O Brasil é um país grande, em todos os sentidos. Governar essa imensidão, em todas as escalas, depende da política, a arte da negociação. Não da negociata, que nunca é uma arte, antes vil negócio, mas da arte de entender e acordar aquilo que é possível entre partes que pensam e querem coisas diferentes e têm poder e forças desiguais. A democracia brasileira é jovem, muito jovem. Aos trancos e barrancos, seu último interregno durou 25 anos (votei pela primeira vez para presidente aos 36 anos, no ano em que comemorávamos o centenário da República).
Mais significativo que isso, no entanto, são os percalços da consolidação de uma República, onde todos sejam cidadãos. Não compartilhem apenas o direito de ter voz, mas o direito de se educar, de ter saúde, de morar dignamente, de ter trabalho, de ter alegria. Não são palavras vazias, representam coisas concretas, saneamento, moradia, escolas, transporte, emprego. Mal começamos a construir os mecanismos de participação e controle social das instituições que cuidam de tudo isso.
Não é fácil desmontar a cultura “farinha pouca, meu pirão primeiro”, baseada numa idéia de direito divino e de esperteza, que rege as ações de muitos de nós brasileiros na vida cotidiana, para construir, em seu lugar, a cultura da esfera pública e do espaço público. Dizer que todo o governo é corrupto, que todo político é corrupto ou que todas as ações e políticas implantadas são para o favorecimento e para o desvio de dinheiro público é refugiar-se no aparente conforto da pureza moral.
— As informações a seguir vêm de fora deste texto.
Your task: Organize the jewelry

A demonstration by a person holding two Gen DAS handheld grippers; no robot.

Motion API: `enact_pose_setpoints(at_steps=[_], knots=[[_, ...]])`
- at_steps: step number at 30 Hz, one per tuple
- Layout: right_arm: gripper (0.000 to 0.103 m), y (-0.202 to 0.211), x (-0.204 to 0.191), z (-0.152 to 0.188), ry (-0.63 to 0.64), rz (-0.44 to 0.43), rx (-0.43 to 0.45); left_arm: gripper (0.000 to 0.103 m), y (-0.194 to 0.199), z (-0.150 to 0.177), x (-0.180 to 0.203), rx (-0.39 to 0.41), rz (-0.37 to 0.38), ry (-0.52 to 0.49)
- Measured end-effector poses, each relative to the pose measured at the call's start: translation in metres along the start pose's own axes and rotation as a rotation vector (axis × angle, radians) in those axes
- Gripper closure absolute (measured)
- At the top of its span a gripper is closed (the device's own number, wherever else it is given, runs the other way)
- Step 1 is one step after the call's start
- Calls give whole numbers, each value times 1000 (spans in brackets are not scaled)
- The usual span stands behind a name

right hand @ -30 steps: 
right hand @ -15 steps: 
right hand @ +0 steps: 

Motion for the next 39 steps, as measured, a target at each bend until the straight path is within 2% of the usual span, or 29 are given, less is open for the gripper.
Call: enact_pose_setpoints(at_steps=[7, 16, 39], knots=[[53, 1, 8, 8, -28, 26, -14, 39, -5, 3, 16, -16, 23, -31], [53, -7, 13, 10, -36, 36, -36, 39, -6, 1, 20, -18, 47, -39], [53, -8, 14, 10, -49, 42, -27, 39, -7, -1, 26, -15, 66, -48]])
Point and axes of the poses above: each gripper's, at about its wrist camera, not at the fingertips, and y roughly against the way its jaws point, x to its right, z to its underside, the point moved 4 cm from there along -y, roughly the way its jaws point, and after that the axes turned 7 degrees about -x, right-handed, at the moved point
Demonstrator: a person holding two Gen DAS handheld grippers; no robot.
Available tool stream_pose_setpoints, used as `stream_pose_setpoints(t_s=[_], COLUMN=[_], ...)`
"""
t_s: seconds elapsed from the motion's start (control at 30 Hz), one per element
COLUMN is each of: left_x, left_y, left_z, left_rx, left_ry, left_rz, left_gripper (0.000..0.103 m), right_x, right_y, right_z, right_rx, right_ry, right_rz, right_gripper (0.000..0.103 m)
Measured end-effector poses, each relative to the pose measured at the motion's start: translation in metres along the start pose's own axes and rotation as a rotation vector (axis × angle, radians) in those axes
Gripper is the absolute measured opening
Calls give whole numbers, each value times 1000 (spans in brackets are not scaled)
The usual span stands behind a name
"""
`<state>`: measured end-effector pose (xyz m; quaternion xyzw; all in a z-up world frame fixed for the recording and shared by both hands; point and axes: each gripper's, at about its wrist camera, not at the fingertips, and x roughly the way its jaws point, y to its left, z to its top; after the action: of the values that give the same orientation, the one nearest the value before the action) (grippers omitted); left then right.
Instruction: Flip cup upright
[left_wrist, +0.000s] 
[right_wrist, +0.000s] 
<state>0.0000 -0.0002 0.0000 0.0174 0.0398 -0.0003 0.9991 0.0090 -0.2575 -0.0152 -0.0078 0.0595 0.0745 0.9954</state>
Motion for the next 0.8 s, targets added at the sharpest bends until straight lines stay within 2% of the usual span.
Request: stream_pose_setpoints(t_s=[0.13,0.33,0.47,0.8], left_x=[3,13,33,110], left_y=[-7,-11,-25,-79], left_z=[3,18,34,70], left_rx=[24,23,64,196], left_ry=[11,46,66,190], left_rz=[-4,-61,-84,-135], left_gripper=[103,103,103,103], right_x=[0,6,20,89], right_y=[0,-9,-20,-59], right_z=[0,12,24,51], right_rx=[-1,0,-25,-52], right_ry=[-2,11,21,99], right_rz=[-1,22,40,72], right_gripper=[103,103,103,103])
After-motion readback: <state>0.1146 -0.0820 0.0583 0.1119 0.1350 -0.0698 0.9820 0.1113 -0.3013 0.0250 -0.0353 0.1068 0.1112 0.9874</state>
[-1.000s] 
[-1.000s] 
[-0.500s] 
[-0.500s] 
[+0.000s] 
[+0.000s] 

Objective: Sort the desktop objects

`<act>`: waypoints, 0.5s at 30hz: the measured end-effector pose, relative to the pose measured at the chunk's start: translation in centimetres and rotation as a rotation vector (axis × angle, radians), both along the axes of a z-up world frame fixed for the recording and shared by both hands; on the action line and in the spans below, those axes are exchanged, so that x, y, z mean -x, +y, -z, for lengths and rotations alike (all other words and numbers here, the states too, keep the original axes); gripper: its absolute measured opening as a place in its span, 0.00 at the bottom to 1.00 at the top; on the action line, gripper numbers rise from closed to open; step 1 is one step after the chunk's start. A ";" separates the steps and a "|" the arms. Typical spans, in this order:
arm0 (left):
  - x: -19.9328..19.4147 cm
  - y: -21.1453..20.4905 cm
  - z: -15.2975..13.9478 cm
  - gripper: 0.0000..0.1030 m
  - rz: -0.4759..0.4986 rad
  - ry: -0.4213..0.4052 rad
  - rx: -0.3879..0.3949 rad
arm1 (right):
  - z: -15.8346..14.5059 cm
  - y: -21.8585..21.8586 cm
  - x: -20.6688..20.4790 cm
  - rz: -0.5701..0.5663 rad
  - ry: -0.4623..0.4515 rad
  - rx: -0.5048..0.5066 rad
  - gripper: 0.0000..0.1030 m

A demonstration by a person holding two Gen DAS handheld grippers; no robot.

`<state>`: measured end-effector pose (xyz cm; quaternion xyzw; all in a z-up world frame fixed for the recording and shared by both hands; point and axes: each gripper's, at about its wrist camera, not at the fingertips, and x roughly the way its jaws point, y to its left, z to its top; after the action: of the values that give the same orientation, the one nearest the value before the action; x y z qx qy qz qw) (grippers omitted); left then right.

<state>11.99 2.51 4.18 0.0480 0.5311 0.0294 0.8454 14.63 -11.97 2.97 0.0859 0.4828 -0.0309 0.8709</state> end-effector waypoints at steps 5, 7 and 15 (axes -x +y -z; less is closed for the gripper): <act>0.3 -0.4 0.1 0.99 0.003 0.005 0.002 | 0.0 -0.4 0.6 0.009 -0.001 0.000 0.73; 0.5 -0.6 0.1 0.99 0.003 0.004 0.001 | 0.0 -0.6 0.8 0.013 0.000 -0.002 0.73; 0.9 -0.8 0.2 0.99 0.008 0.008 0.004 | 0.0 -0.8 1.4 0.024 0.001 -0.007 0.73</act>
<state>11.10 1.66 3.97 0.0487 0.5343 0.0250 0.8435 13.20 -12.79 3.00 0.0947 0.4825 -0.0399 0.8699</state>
Recusar-se ao embate político, à busca do que é bom e generoso em meio ao que é aviltante e egoísta, é recusar a responsabilidade de decidir, de escolher, cada dia, cada passo, com o olhar no horizonte da utopia, como diz Eduardo Galeano. É recusar a humanidade do erro e do acerto, a luta diária pelo que é melhor. É deixar para o outro, covardemente, o risco de fazer, de escolher, de entender a complexidade de uma sociedade que ainda não trata todos os seus cidadãos como gente.
Participar ativamente, manifestar, ir às ruas, e, principalmente, escolher,tudo isso faz parte do aprendizado democrático. Com seus erros e acertos. Indignar-se, apenas, e não abrir caminho na terra à sua frente, não leva a lugar nenhum.